New platforms that have sprung up to connect companies with workers include online freelance marketplaces such as Fiverr, TaskRabbit, and Wonolo. While Facebook and Google are seeking a cut of recruitment advertising revenue, Microsoft-owned LinkedIn is challenging staffing firms by offering job listings and recruiter services fueled by well-maintained data. With its emphasis on professional networking, LinkedIn gives users motivation to maintain current information about their credentials, providing a rich view of where they fit into the economy and the jobs they’re qualified for.
To develop their capabilities in a platform economy, traditional staffing enterprises need to make better use of their own valuable data assets. Based on what they know and capture about both their customers’ workforce needs and job candidates’ qualifications, what new revenue streams can they create? For example, they might use in-depth knowledge of an employer’s resource needs to create road maps for workforce skills development that will generate value for that organization. When training and education providers participate in the ecosystem, staffing companies would generate revenue via recommendations that are implemented.

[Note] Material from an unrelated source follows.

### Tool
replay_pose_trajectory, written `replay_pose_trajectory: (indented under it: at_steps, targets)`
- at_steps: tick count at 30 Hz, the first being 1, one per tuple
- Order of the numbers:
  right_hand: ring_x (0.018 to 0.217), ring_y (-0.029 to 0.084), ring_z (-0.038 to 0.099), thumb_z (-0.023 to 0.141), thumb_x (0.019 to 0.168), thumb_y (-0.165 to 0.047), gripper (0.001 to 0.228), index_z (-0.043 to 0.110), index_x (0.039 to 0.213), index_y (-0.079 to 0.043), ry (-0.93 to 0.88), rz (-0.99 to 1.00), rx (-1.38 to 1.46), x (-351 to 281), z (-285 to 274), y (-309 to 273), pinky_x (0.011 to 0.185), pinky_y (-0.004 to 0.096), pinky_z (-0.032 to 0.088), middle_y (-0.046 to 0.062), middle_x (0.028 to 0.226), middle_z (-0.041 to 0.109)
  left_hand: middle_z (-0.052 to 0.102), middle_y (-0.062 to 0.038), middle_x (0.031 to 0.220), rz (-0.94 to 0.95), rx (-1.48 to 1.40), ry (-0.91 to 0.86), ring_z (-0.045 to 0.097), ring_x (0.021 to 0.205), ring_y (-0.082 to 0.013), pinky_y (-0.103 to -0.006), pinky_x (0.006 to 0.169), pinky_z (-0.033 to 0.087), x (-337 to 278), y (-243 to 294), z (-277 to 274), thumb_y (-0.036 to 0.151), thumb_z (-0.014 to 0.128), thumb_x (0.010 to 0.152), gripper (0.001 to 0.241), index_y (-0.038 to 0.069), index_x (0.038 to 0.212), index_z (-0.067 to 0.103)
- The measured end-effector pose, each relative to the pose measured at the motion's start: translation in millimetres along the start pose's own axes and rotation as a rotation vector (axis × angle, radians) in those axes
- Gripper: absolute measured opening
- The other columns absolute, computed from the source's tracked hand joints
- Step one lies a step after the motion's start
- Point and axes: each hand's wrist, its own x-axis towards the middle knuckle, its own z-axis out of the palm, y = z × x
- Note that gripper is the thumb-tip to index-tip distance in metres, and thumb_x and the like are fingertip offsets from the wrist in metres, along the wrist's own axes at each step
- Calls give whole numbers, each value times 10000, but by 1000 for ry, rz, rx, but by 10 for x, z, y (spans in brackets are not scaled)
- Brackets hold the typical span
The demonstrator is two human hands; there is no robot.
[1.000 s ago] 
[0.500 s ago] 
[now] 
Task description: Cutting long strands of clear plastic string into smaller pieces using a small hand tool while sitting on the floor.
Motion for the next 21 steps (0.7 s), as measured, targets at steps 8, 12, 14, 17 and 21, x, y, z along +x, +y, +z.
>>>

Using data effectively is key to efficiently matching supply and demand, the core of any platform strategy. With more and higher quality data, a company does a better job of facilitating that match. However, many traditional enterprises are not leveraging data from across the whole business, and their analytics capabilities are designed to optimize current, not future, business models.
Enterprises must prioritize the development of a consistent data model that goes across the entire organization; they must be able to capture, codify, and access all customer interactions and all supplier interactions. That will allow them to compete much more effectively than if they maintain the fragmented systems that often result from growth through acquisitions or growth via market-focused divisions. Operating in silos may have been efficient enough at the time, but now, it’s a real liability — especially when competing with digital-native firms that have committed to a common data model from the start.

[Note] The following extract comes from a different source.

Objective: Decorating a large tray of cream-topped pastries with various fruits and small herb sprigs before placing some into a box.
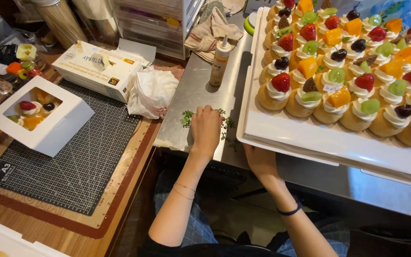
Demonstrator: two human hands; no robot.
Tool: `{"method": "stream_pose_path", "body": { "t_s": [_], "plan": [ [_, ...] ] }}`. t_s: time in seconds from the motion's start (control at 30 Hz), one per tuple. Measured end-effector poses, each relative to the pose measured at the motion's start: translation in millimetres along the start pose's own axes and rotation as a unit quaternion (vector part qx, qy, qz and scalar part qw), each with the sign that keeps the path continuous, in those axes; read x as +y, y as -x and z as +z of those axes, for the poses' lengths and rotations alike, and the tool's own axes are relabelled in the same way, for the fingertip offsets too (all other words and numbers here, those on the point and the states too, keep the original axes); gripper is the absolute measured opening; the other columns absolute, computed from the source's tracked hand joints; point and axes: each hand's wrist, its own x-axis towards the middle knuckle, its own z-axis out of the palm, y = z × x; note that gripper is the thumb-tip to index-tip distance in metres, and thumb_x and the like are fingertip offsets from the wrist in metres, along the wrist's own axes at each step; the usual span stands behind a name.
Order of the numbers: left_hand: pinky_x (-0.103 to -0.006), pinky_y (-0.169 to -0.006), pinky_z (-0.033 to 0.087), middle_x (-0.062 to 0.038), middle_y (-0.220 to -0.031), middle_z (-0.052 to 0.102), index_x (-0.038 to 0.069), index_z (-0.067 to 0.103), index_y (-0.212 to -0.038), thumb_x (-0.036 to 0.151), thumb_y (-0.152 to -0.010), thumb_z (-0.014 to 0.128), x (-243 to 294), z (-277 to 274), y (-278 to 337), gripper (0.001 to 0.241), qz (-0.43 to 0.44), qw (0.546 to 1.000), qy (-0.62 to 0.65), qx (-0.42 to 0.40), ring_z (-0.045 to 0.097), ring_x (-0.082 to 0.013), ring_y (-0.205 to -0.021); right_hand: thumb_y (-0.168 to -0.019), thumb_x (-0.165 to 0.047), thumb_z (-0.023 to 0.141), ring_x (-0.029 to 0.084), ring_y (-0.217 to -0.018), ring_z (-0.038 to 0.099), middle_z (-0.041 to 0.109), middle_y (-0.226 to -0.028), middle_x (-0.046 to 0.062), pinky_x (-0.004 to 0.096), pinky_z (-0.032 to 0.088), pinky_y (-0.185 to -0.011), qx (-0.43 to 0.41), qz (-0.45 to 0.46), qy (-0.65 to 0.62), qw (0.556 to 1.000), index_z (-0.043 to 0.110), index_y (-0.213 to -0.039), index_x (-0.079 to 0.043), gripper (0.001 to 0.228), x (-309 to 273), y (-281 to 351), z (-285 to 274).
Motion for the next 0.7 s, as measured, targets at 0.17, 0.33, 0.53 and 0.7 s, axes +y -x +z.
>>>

Staffing firms might also consider how platforms can enhance trust by collecting and providing more information to participants. Job platform Wonolo, for example, offers a robust recommendation and rating system that can generate value for parties on both sides of the transaction: Employers can rate an individual based on whether they showed up on time and worked all the hours contracted, for example, while workers can rate employers based on factors like timely payment of wages or safe working conditions. This ability to offer bidirectional ratings, much like an Uber or an Airbnb, can generate significant value.
At the same time, companies developing platform strategies must invest in governance to monitor network effects, creating positive ones and screening out bad actors. Failure to do so could mean losing the trust and confidence that keeps people on the platform.
AI and algorithms are important tools for screening, but enterprises in the staffing business should proceed with extra care when applying them to the task of evaluating candidates. There are real concerns about the risk of denying opportunities algorithmically. They should guard against algorithmic biases, even unintended, that may effectively deny opportunities to people based on characteristics such as gender, race, or geographical origin. Nonetheless, companies must invest in and can offer value by capturing data in a reputation system that allows people to get better job and employment offers and developing recommendation systems to identify training opportunities that can help in career development.
While incumbents in staffing are confronting new competitors that have vast amounts of data at their disposal, companies in the sector do have domain expertise at their advantage. When they apply data, they should be able to do it more effectively than a technology company.